A few examples of methods you can employ to communicate with your investors…
- Shareholder meetings
- News conferences (less common but sometimes necessary)
- Investor briefings — a one-on-one call with key investor analysts, perhaps as often as once a week
- Your website — make sure it’s up to date
- Social responsibility report (as part of the annual report) — explains the social and environmental philosophies of your company and can attract investors based on ethics, environmental policies and community investment strategies
- And at the very minimum, your annual report
So What Makes a Healthy Investor Relations Strategy?
Investors are not only looking for numbers, though that is at the forefront. They are looking at the issues that reflect the stability of a company: corporate governance; how the company is dealing with any public relations issues that come up; the handling of regulatory issues; and how well the company is managing its reputation. Investors may be anywhere around the world, and they need to understand the issues and be comfortable that a company is managed in a satisfactory way before wanting to invest.

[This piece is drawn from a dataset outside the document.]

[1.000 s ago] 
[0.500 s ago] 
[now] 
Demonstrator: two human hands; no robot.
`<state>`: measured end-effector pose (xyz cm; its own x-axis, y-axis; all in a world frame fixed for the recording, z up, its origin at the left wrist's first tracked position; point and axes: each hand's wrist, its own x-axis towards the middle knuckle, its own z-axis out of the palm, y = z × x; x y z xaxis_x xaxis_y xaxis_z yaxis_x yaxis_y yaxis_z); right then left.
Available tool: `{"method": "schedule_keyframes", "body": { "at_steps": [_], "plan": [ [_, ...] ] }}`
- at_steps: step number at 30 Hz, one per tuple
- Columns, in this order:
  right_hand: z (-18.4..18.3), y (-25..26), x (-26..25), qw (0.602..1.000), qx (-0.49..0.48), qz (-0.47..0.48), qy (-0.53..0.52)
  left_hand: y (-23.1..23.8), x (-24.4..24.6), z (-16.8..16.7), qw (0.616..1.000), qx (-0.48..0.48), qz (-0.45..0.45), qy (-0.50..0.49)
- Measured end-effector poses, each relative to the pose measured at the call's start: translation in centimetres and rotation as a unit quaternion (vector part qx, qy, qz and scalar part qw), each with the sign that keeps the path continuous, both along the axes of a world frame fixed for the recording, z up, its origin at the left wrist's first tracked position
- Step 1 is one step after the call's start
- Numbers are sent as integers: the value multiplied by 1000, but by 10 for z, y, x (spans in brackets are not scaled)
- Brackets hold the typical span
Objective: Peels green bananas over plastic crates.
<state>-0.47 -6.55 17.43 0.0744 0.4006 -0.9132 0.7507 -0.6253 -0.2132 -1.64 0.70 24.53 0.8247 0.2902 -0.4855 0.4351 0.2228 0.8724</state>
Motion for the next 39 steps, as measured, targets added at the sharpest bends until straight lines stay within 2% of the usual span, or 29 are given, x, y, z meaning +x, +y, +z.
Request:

A social responsibility report might be an important part of your annual report, depending on your industry. This report speaks to the philosophies of the company and explains what you are doing from a social perspective as well as an environmental perspective, to offset emissions, to invest in the community, and so on.
The story is the business, not the stock price — how are you managing your business regardless of today’s stock price? People invest for the long haul; they want to know that your company has the governance, strategies and ethics in place to pay off over time.